実質、ソフトバンクとヤフーの共同出資によるPayPayは、イーモバイル契約と連携させるとポイントを進呈するなどの大々的なキャンペーンによってはじまった。個人情報を登録すればするほどお得になる、というインセンティブによる施策は、アリババでの仕組みが取り込まれているのだ。またメルカリは売上金をコンビニなどの店舗で利用できるメルペイにおいて、例えば銀行口座を登録すれば売上金の振込申請期限がなくなるなどのサービスを展開している。これもまたインセンティブ設計による個人情報の収集である。
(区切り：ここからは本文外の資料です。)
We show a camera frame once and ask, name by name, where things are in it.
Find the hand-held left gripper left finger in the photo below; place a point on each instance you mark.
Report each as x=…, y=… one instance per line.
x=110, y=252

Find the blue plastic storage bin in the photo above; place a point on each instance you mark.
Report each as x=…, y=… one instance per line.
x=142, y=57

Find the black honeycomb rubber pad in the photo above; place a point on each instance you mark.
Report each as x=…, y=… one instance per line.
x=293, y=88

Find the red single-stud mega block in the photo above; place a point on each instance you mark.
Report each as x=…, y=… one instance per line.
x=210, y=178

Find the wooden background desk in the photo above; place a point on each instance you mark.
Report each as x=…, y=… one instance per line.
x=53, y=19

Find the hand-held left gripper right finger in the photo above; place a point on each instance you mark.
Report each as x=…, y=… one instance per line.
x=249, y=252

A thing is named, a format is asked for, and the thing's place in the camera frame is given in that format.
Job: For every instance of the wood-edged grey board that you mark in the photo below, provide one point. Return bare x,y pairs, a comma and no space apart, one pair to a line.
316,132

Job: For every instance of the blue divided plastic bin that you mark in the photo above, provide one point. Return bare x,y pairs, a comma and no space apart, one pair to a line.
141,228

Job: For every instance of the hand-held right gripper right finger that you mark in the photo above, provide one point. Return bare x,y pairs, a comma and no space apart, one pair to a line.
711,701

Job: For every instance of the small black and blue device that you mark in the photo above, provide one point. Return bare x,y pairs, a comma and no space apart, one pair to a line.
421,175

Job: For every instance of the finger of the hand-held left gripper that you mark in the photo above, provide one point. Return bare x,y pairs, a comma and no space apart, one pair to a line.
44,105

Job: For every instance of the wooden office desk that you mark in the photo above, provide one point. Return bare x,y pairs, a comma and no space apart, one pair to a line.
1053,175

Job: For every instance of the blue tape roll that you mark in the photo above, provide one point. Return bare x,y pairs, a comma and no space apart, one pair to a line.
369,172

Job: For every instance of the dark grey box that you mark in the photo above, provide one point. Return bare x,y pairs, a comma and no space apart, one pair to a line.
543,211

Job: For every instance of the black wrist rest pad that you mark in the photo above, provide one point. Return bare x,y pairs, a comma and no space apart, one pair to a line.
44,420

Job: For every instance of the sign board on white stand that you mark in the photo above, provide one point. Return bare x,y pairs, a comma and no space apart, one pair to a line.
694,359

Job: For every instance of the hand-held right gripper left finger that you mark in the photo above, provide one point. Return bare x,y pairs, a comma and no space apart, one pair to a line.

このようにプラットフォーム自体が与信システムへと進化し、更なる外部サービスへと繋がっていく経済圏ができあがりつつある。

 

 

↓メルペイでの銀行口座登録による特典案内

 

 

APIエコノミーからWeb3.0の時代へ


 

このような視点においてあらためてBank Payを眺めると、実質デビットカードがアプリ化しただけなので目新しさはないが、いずれ何かしらのプラットフォームと接続されることは必須だろう。そこで重要となるのがAPIによるデータのオープン化だ。日本電子決済推進機構による発表にも「Bank Pay の機能を小売企業等に開放」と宣言しているように、他のサービスとの連帯がこのBank Payの行方を左右する。そしてそのような接続は、キャッシュレス世界の拡大と共に新たなアプリケーション開発の分野となるだろう。APIによるマッシュアップの動きはWeb2.0として一度訪れたが、信頼という価値自体が伝播されるというWeb3.0としての時代がはじまる。

 

APIエコノミー 勝ち組企業が取り組むAPIファースト

 

 

Web3.0の代名詞とも言われるビットコインやアルトコインによるスマートコントラクトは、現段階では一般的なユーザーによる消費には繋がっていない。単純にボラティリティの問題や法律による制約が大きいことも一因だが、それらがまだ人口に膾炙していないのは、インセンティブの設計によって他の外部サービスと接続されていないからだろう。重要なのは、何かを行うこと(例えばブログ記事を書いたり)によって暗号資産を直接獲得するような仕様ではなく、それを増やすことによってどんなサービスが受けられるのかというUXとしての構築なのだ。そこには信用スコアによるプラットフォーム化と同じく、風船でできたパズルピースのように一気に組み立てる難しさが存在するだろう。後はユーザーが自分の抱く様々な情報(属性)と引き換えに、どんな恩恵を享受するのかという意思決定にかかっているのだ。